Simcere Pharmaceutical said clinical trials indicated that its drug speeded up recovery time, based on data from 1,208 adult Covid patients with mild to moderate symptoms. The patients given Xiannuoxin took 1.5 fewer days to be symptom-free than people in the placebo group. The 11 tracked symptoms included coughing, fever, headaches, diarrhea, muscle pain and full-body aches.  After five days of treatment, the viral load of patients in the drug group fell 96% and their Covid tests turned negative 2.2 days ahead of those in the placebo group. But the data from the clinical trials of Xiannuoxin have not been published in any academic journal yet.

The drug produced by Junshi Biosciences uses a different mechanism to obstruct Covid cells, targeting the same RdRp enzyme as Merck’s Molnupiravir and Genuine Biotech’s Azvudine.

The new drug Mindewei is an RdRp inhibitor, like the Covid drug Remdesivir which was approved in the U.S. for treating severe Covid conditions through intravenous injection. But by contrast, Mindewei can be taken orally and its active ingredient is a wide-spectrum coronavirus inhibitor recognized as safe and effective by the academic community.

Last December, the authoritative global journal “New England Journal of Medicine” compared Junshi’s Mindewei to Pfizer’s Paxlovid, based on the outcome of phase-three clinical trials for the Chinese drug. It found that Mindewei was not inferior to Paxlovid in treating Covid patients with mild to moderate symptoms and high risk factors.
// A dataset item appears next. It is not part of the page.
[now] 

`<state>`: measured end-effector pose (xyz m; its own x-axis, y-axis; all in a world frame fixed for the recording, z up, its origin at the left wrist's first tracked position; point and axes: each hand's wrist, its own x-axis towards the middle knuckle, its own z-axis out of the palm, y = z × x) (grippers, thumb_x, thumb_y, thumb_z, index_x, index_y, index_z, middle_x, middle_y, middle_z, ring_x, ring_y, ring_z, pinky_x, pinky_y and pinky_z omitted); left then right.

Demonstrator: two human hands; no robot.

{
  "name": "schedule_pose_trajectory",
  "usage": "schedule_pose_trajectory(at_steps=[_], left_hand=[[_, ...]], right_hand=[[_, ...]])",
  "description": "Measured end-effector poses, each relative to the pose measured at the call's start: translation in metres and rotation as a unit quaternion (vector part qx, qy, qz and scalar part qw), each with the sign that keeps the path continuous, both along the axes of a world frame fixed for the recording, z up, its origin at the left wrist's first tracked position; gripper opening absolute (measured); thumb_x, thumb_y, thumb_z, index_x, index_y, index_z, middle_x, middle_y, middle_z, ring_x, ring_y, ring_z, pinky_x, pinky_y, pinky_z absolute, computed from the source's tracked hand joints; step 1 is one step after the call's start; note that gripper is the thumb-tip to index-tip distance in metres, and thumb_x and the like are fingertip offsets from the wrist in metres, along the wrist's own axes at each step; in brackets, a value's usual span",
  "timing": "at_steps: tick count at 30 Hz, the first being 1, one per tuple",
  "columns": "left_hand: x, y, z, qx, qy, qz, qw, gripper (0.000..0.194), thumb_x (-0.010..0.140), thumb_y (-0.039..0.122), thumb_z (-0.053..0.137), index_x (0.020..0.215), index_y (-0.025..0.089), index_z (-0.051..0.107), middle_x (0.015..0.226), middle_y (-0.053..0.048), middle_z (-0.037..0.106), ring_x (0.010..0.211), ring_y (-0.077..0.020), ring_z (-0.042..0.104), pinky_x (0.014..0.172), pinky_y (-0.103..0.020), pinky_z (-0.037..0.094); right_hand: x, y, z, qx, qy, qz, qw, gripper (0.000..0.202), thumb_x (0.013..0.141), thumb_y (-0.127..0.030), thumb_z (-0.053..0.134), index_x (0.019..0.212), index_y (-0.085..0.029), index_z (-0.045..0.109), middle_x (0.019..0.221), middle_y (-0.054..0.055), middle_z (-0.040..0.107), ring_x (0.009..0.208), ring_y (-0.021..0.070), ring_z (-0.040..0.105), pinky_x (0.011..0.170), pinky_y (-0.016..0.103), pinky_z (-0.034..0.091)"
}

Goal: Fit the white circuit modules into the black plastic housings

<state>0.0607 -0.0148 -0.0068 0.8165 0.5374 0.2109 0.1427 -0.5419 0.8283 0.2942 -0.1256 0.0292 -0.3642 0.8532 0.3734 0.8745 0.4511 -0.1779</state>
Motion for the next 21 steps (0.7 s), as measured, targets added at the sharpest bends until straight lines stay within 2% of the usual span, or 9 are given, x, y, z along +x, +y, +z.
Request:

Junshi Biosciences said its phase-three clinical trials showed that the drug shortened patients’ recovery time from Covid. In the study of 1,277 patients with mild to moderate symptoms, those treated with the drug were symptom-free two days sooner than their peers in the placebo group.  But detailed data have not been released in any academic journal.

Limited profit prospects

At the end of last year, China wrestled with a dire shortage of Covid oral drugs as infections mounted and severe cases surged. Paxlovid sold for 1,890 yuan per pack and was in extremely short supply to the point where its black-market price reached 50,000 yuan per pack. Paxlovid did not make it onto the list of  nationally insured drugs in January, while the Chinese drug Azvudine made the cut and was priced at 11.58 yuan per pill (3mg), down 35% from its initial marketing price and costing around 350 yuan for each course of treatment.

Xiannuoxin’s ex-factory price per course is about 720 yuan. The drug retails at a higher price than Azvudine but lower than Paxlovid and Molnupiravir. When considering the cost of ingredients, which make up about half the retail price, and the 502 million yuan in R&D costs, the drug would have to sell 1.7 million courses to turn a profit.

And crucially, the Covid drugs market is set to become more crowded, just as the infection curve moderates.

Among companies rushing to get their products approved are Guangdong Raynovent Biotech,  a subsidiary of Guangdong Zhongsheng Pharmaceutical (002317.SZ), Kexing Bioproducts (688136.SH) and the Japanese company Shionogi & Co., Ltd.. With more players boosting supply, profitability may well suffer.

In terms of valuation, Simcere Pharmaceutical has a price-to-sales (P/S) ratio of 4.3 times, lower than the 11.8 times for Junshi Biosciences. And the ratios of Zhongsheng Pharmaceutical and Kexing Bioproducts are 7.5 times and 3.3 times respectively. That means Simcere Pharmaceutical is not enjoying any premium simply because it is moving more swiftly with commercialization. On the contrary, investors appear to have more faith in the bigger innovative drug company, Junshi Biosciences.